→ **Work task**: Could you restate word for word only the lines below from the one holding "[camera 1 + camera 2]" to the one holding "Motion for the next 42", inclusive, and leave out the pictures?

:::

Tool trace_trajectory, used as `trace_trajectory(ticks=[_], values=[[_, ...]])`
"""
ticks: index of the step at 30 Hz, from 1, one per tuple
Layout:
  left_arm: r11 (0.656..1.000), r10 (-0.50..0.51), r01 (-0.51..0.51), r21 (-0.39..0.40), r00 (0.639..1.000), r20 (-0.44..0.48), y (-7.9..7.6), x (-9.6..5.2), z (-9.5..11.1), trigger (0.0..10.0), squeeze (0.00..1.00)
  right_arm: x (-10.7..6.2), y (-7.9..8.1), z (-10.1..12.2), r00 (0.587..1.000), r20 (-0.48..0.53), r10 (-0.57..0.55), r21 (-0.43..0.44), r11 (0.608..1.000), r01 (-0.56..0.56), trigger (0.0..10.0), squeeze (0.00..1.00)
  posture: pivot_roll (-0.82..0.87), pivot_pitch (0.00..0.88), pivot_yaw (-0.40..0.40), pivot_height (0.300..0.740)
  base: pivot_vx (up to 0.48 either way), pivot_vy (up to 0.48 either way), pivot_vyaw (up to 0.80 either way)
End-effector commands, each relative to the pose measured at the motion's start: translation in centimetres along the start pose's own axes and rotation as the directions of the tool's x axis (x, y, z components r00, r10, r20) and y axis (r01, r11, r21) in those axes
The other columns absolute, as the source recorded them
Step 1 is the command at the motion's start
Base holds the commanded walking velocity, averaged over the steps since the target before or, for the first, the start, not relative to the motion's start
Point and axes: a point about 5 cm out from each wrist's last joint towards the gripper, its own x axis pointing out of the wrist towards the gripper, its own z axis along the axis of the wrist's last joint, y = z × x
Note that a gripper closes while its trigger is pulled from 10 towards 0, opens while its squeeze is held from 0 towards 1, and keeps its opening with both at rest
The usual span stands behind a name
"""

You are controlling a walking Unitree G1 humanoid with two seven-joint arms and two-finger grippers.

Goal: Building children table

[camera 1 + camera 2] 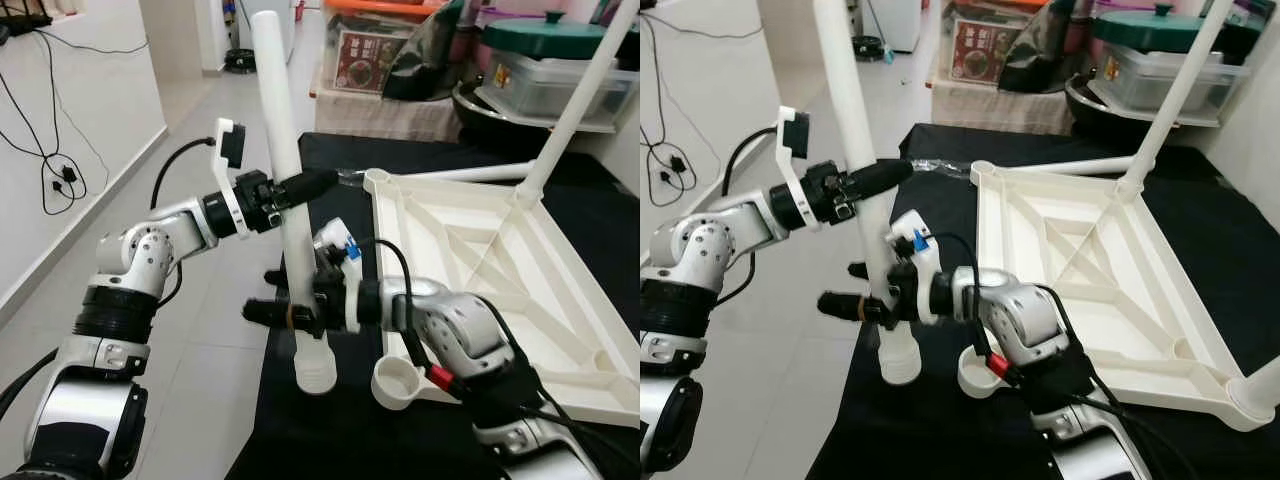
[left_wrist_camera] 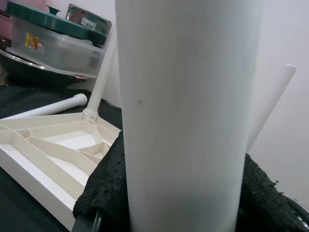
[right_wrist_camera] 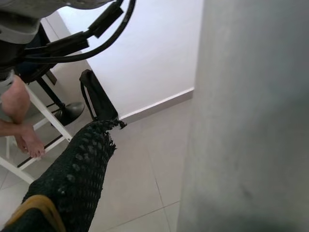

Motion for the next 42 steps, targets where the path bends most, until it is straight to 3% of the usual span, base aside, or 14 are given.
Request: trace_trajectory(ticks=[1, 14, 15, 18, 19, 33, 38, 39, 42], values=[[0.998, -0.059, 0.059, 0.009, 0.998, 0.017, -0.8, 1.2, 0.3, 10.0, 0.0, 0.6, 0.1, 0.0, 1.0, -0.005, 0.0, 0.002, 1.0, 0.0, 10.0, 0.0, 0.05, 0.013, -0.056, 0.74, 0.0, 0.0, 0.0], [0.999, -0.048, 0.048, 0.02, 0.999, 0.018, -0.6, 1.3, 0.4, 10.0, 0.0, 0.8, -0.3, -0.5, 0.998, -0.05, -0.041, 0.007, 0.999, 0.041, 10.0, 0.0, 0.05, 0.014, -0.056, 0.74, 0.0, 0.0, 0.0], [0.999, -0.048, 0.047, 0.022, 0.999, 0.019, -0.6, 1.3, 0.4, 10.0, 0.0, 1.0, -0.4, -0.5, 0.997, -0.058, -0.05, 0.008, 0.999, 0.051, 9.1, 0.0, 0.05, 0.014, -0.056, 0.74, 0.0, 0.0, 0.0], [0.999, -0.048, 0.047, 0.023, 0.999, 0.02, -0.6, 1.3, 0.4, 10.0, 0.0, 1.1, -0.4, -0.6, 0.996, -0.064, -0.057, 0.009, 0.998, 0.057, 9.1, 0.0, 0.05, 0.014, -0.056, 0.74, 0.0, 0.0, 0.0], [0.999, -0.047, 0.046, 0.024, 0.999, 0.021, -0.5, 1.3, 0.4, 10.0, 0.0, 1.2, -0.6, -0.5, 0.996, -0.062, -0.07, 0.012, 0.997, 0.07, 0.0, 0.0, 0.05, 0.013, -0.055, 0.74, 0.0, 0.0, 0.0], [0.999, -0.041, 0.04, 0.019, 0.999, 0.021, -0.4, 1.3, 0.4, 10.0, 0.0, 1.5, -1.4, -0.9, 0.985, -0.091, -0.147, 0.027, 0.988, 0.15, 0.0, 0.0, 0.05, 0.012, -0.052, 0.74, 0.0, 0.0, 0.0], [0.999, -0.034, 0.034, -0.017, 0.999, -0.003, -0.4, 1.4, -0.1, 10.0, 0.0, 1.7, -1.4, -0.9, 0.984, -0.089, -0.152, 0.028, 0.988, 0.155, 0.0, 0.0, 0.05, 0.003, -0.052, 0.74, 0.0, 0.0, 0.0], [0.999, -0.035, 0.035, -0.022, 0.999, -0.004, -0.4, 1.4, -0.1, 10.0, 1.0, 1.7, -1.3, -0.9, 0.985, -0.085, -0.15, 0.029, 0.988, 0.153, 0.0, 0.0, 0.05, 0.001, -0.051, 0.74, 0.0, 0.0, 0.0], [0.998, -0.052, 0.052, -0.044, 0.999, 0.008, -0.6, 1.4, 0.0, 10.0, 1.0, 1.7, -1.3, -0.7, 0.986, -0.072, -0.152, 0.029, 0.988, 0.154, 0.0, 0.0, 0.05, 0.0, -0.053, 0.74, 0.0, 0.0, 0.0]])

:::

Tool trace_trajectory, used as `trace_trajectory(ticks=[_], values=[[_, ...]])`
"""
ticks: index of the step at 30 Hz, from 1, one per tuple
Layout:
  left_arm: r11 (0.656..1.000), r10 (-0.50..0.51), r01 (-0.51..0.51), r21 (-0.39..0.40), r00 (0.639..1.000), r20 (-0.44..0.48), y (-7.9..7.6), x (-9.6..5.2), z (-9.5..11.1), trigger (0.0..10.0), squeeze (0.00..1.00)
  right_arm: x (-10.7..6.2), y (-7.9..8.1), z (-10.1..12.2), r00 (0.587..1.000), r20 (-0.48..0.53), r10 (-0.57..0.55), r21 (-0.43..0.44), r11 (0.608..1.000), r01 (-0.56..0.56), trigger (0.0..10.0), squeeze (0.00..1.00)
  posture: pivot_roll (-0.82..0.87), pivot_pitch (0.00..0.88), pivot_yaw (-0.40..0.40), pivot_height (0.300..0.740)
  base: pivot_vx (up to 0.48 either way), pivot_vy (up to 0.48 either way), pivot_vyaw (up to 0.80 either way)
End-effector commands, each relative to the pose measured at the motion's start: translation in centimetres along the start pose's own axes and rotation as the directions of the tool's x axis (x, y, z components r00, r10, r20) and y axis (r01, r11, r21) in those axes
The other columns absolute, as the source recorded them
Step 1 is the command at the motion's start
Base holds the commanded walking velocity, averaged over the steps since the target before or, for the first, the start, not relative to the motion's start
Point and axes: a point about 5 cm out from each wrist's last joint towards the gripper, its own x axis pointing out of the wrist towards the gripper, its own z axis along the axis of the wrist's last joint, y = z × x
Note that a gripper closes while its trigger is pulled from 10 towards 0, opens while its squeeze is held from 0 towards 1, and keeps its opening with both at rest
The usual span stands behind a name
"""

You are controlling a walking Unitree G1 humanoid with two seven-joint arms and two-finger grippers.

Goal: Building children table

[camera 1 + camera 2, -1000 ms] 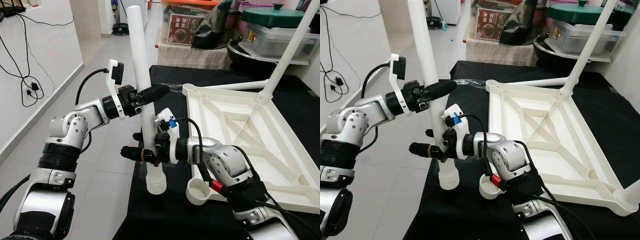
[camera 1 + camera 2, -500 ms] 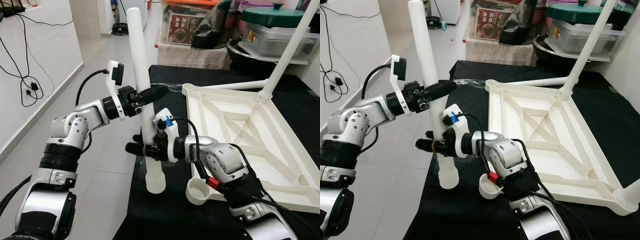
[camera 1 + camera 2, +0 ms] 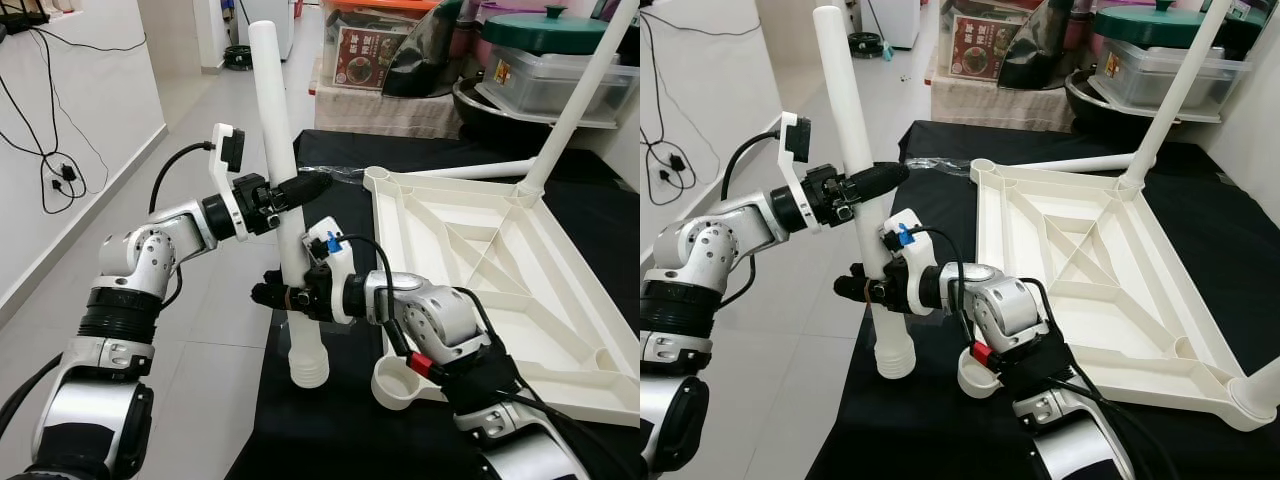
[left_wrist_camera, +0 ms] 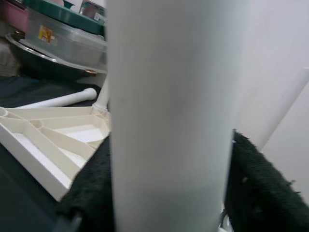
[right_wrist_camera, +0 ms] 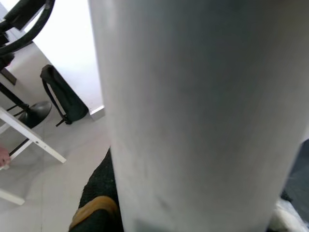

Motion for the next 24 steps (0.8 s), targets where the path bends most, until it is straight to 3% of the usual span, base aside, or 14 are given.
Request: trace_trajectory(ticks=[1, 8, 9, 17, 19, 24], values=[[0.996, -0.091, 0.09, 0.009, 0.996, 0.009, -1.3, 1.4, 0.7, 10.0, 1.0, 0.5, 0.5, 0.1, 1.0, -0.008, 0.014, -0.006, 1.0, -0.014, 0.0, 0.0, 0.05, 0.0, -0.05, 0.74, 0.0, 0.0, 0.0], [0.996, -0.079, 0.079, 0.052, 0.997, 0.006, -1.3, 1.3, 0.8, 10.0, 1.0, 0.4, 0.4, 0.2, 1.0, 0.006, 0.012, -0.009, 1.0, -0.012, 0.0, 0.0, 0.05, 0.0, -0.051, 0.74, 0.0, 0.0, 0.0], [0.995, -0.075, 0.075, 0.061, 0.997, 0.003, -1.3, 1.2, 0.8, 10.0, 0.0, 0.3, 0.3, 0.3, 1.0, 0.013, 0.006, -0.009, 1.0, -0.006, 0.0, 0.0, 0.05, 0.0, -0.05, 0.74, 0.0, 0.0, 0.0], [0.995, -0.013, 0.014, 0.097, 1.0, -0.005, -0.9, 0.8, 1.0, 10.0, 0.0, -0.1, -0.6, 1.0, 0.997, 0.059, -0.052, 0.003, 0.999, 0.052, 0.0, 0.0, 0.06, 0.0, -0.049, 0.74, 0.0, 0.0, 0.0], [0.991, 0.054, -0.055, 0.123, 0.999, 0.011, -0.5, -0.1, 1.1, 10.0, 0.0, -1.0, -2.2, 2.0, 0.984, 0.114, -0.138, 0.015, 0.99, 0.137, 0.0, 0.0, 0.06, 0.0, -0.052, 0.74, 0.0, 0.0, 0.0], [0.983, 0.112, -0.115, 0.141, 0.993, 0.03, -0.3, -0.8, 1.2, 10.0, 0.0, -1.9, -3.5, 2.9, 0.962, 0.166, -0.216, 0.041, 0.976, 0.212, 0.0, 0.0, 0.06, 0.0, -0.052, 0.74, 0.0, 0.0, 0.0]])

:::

→ **Answer section**:
[camera 1 + camera 2] 
[left_wrist_camera] 
[right_wrist_camera] 

Motion for the next 42 steps, targets where the path bends most, until it is straight to 3% of the usual span, base aside, or 14 are given.

Thus the exercise is complete.